TASK INSTRUCTIONS → The data below holds a line containing "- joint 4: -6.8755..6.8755" and a line containing "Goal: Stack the"; please quote exactly those two lines and every line between them, and nothing else.

DATA SHOWN →
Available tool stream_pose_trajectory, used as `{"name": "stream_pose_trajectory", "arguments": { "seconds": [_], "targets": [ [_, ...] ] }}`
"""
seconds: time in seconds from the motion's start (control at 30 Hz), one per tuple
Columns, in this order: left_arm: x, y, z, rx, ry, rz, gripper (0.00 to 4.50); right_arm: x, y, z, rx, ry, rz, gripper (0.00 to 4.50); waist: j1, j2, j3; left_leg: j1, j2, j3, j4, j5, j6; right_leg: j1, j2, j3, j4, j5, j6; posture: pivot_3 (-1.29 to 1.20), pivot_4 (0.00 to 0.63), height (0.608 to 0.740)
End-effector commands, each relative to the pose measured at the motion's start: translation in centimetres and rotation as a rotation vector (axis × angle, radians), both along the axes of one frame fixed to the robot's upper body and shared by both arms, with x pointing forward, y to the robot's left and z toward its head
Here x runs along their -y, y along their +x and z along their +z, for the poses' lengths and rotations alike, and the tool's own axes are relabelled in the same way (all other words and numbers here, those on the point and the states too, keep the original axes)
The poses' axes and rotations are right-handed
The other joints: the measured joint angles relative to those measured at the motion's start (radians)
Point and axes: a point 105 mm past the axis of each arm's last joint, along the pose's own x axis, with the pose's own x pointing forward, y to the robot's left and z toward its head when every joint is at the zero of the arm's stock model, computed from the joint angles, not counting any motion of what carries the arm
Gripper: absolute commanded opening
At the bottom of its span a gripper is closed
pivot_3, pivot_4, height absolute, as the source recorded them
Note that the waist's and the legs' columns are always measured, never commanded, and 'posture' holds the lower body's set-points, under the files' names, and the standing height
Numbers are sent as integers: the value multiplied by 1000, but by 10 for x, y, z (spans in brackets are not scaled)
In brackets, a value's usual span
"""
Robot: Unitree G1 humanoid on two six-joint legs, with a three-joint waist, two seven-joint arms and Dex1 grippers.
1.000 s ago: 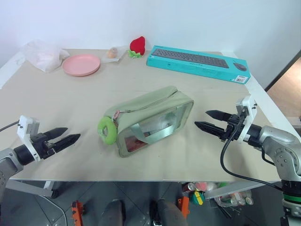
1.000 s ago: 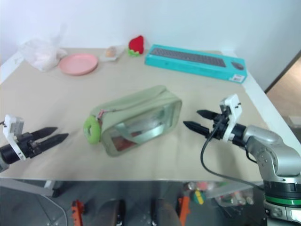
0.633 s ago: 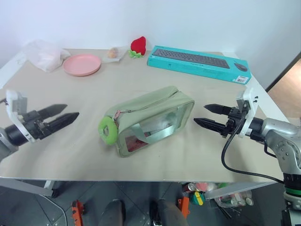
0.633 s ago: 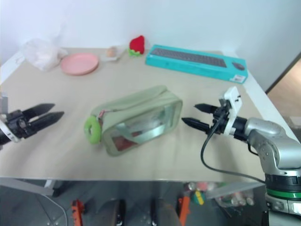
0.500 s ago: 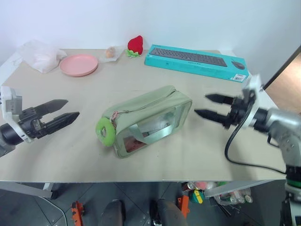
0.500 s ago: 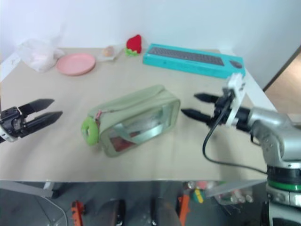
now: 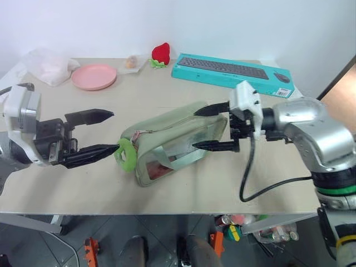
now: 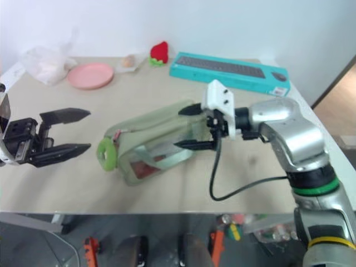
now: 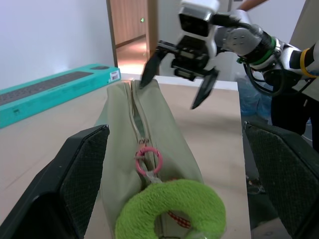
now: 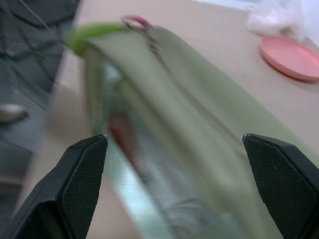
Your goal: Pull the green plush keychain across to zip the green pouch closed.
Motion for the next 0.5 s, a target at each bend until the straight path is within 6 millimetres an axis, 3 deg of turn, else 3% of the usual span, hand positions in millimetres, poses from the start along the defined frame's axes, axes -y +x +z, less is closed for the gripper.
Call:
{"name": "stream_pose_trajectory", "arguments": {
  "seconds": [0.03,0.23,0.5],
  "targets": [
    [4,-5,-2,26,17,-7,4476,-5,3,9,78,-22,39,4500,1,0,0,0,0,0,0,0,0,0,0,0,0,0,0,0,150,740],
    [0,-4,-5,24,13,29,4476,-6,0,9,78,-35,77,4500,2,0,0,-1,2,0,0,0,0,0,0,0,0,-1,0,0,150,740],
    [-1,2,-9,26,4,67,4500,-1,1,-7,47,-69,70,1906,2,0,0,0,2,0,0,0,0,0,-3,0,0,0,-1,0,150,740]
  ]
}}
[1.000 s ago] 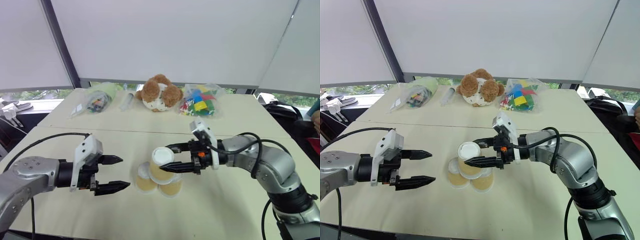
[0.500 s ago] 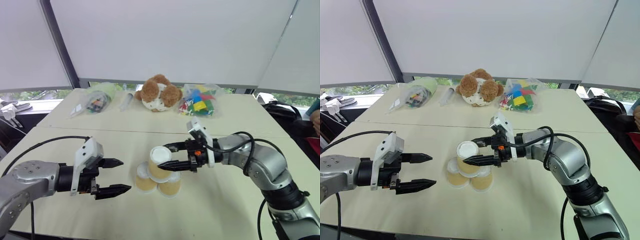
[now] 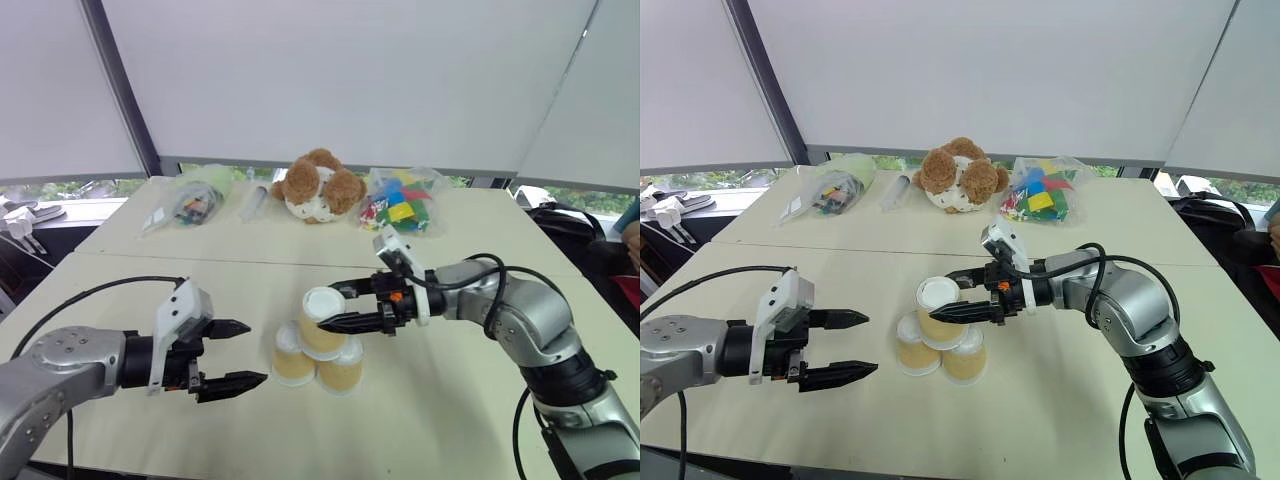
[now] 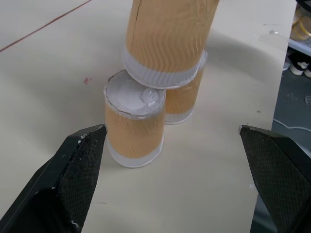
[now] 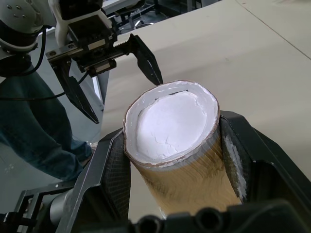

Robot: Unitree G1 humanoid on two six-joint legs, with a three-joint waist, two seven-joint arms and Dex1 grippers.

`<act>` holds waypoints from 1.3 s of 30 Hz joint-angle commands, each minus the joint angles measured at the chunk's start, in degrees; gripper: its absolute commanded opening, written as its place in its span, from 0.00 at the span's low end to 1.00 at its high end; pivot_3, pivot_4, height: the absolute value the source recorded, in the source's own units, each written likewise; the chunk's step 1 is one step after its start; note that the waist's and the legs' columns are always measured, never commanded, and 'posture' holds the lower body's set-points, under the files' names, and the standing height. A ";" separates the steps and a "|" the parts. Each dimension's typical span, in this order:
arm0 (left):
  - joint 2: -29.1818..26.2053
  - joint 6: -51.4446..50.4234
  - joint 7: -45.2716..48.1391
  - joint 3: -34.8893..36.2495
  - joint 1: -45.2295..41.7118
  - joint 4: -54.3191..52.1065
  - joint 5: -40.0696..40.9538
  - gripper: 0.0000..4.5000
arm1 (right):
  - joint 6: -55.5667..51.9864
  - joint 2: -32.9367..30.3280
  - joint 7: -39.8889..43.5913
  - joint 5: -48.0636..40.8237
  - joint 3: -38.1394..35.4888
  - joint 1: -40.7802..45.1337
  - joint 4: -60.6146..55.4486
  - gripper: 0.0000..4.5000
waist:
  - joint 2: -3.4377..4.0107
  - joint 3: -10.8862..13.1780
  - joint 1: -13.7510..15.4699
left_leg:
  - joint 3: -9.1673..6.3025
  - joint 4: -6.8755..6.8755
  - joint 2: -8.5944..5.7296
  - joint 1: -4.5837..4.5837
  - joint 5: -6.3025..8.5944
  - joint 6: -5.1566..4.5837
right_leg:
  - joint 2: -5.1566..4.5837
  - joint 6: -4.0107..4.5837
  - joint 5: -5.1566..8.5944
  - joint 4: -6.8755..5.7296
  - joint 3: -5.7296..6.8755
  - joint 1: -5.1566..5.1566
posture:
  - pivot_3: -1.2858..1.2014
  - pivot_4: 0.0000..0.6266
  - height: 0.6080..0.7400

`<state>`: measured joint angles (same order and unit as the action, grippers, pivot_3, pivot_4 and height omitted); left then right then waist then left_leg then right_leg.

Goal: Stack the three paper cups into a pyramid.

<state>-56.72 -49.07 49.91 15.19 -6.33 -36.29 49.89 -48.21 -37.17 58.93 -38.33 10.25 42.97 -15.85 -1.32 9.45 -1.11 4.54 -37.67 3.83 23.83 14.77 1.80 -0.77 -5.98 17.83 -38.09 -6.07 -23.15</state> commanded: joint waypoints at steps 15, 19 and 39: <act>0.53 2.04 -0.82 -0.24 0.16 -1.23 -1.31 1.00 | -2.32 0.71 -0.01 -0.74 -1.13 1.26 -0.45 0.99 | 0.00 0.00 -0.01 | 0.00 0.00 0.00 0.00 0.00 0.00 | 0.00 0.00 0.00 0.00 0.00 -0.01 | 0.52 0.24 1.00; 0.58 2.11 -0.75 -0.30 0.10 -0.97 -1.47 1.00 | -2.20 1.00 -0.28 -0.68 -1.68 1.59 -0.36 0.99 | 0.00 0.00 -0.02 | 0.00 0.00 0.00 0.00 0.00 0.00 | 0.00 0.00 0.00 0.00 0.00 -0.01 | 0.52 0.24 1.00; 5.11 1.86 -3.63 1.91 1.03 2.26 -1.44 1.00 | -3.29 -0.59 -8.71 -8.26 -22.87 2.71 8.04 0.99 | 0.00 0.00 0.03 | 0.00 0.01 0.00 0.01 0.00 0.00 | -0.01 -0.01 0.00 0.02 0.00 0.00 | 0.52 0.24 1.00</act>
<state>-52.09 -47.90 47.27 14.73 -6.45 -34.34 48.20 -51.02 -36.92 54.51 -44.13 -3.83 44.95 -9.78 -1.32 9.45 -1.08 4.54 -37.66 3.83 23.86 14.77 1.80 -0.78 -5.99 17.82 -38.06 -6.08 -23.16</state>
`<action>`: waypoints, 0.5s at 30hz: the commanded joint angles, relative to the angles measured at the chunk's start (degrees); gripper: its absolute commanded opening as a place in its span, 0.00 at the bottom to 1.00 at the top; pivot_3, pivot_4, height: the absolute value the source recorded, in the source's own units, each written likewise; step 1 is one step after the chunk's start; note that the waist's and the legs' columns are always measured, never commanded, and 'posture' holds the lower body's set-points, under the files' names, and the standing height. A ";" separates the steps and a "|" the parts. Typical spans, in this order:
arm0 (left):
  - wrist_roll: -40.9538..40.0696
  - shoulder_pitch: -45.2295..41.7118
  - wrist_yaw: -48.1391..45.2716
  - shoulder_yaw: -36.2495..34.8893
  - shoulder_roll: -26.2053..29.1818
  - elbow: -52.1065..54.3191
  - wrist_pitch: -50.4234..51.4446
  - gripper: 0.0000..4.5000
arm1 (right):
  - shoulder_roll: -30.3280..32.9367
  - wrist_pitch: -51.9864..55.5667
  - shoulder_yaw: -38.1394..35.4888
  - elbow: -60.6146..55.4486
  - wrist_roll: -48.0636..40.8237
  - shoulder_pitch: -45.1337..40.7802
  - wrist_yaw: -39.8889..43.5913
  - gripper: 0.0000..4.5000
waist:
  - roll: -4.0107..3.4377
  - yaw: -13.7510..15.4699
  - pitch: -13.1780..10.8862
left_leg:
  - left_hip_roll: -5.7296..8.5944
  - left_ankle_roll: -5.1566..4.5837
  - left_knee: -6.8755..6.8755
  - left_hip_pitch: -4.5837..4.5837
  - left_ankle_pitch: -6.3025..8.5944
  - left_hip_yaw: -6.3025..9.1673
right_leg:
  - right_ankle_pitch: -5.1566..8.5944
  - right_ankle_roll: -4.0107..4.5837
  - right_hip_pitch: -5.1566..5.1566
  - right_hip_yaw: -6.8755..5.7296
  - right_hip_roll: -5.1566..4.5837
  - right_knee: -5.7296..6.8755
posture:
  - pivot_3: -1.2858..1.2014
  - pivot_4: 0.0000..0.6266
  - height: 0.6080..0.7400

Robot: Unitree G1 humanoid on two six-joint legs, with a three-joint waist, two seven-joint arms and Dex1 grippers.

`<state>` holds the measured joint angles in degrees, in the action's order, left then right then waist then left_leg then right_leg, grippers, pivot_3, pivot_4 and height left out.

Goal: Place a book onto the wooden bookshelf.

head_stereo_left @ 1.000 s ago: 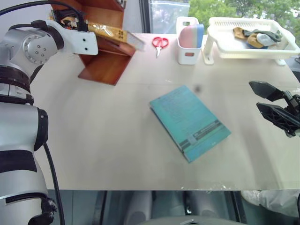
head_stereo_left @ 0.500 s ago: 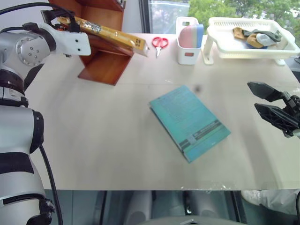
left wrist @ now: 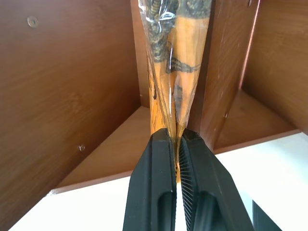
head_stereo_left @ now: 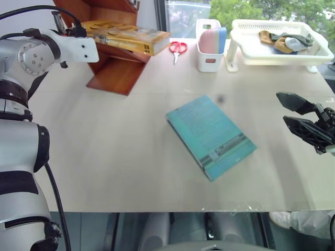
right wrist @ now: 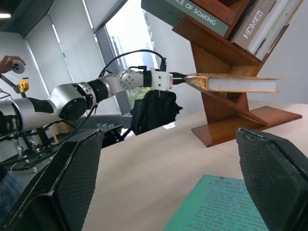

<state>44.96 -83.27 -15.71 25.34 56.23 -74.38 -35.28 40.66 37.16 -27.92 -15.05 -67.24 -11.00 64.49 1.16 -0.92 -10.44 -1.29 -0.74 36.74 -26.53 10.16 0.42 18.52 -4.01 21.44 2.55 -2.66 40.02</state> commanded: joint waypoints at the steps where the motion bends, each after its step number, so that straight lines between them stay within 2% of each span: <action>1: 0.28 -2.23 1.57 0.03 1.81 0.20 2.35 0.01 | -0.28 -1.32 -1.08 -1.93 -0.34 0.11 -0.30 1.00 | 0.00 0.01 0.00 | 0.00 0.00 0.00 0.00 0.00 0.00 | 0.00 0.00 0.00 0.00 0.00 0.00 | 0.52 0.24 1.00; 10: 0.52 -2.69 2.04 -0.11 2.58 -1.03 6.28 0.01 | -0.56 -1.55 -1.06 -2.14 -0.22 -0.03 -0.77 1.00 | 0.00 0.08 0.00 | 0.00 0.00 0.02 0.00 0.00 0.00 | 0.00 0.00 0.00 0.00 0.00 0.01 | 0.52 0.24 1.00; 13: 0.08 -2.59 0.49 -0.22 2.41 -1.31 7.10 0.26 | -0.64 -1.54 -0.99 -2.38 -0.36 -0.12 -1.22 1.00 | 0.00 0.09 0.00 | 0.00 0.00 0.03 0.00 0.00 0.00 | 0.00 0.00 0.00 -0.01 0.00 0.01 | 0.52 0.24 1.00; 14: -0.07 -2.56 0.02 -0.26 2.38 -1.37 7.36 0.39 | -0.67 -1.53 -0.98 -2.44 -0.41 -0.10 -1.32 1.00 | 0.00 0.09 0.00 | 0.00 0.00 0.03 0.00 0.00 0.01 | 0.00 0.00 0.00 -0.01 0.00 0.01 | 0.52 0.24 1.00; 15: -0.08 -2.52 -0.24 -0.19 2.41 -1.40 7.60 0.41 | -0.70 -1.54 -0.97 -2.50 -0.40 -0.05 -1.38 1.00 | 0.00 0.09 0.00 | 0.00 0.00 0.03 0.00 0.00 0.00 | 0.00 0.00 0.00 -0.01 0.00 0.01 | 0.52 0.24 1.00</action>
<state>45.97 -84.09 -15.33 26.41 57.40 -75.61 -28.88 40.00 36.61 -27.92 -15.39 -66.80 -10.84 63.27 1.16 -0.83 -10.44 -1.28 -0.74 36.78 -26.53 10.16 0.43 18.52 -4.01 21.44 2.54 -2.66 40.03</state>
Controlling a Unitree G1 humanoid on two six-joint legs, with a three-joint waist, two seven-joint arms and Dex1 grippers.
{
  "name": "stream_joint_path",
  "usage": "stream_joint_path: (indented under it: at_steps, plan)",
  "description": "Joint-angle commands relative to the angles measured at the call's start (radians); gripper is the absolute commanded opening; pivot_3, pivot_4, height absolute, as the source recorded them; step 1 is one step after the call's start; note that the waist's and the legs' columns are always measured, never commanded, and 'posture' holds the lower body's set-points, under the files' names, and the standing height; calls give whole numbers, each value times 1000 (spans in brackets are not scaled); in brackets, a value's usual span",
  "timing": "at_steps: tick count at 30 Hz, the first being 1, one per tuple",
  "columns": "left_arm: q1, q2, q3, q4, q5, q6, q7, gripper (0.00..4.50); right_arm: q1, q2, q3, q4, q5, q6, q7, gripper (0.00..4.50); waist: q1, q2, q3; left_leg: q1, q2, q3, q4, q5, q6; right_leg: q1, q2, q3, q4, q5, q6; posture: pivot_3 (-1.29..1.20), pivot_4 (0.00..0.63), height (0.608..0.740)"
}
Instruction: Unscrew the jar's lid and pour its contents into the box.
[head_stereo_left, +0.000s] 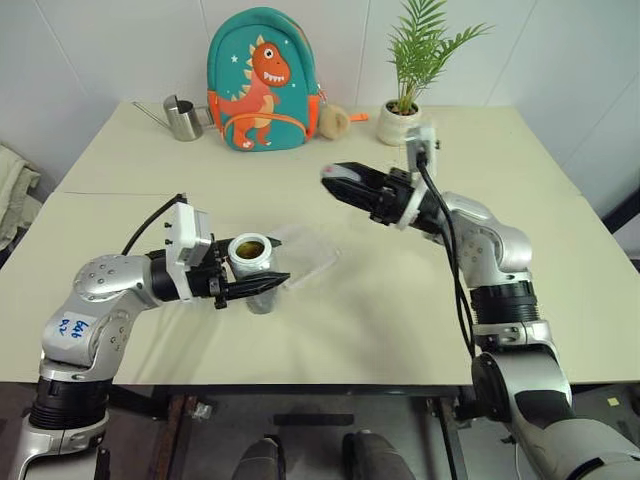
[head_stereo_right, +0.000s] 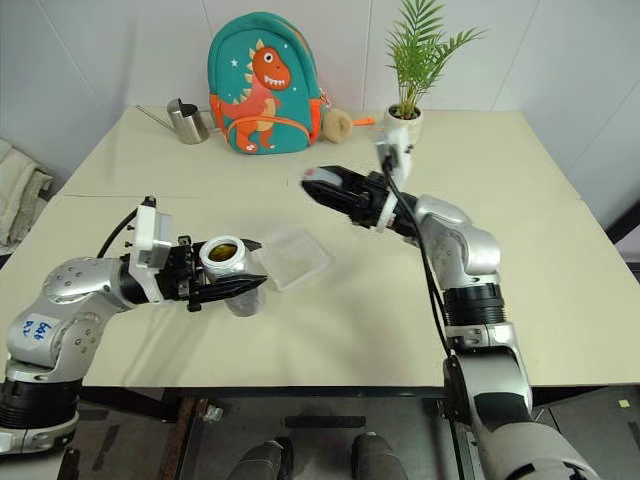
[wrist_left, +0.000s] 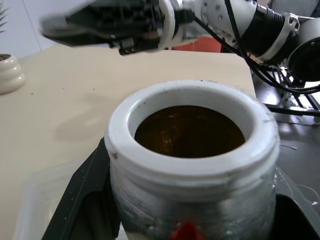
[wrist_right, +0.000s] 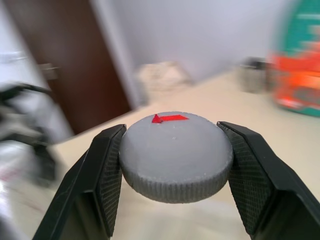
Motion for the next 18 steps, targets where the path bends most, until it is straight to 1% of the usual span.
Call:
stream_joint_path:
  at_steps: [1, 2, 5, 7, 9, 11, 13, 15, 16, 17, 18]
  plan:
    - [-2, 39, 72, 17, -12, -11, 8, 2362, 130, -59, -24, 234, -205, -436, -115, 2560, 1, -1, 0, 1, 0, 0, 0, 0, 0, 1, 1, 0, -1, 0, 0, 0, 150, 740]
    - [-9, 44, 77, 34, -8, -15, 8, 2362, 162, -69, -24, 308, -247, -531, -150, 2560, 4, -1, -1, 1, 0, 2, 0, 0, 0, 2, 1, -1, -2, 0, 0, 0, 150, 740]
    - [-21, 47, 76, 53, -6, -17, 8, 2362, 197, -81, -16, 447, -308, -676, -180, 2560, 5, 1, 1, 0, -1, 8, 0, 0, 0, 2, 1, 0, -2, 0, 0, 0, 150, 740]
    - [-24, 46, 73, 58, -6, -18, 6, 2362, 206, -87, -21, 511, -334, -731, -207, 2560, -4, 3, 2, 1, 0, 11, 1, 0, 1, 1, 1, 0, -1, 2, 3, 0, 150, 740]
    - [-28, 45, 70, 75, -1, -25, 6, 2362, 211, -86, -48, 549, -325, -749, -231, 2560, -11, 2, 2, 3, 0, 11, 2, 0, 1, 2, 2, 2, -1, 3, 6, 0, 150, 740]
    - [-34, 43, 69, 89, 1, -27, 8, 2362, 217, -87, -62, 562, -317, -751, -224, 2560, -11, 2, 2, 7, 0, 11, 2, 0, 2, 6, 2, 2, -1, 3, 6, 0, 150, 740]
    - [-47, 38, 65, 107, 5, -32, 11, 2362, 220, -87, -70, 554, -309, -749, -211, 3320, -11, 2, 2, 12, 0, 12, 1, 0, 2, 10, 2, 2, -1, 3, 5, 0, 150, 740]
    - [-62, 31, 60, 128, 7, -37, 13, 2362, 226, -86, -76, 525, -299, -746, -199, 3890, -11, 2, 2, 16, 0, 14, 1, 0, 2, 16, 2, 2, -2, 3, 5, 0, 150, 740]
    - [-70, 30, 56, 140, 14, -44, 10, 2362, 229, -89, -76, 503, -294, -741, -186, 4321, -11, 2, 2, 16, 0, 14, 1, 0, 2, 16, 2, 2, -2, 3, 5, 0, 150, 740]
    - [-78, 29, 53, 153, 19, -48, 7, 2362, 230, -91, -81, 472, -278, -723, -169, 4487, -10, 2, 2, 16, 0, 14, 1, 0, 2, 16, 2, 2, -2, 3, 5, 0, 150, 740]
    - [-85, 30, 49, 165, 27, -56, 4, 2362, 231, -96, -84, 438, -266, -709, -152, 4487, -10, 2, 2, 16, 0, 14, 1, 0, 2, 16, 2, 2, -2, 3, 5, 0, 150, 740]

ANSWER BOX →
  - joint 4: -6.8755..6.8755
  - joint 2: -8.5944..5.7296
  - joint 1: -4.5837..4.5837
  - joint 5: -6.3025..8.5944
  - joint 6: -5.1566..4.5837
right_leg:
  - joint 2: -5.1566..4.5837
  - joint 6: -4.0107..4.5837
  - joint 5: -5.1566..8.5944
  - joint 4: -6.8755..5.7296
  - joint 3: -5.7296..6.8755
  - joint 1: -5.1566..5.1566
posture:
  - pivot_3: -1.2858..1.2014
  - pivot_4: 0.0000..0.6266
  - height: 0.6080..0.7400

`<state>`: measured joint angles (same order and unit as the action, grippers, pivot_3, pivot_4 and height omitted); left then right then waist then left_leg then right_leg.

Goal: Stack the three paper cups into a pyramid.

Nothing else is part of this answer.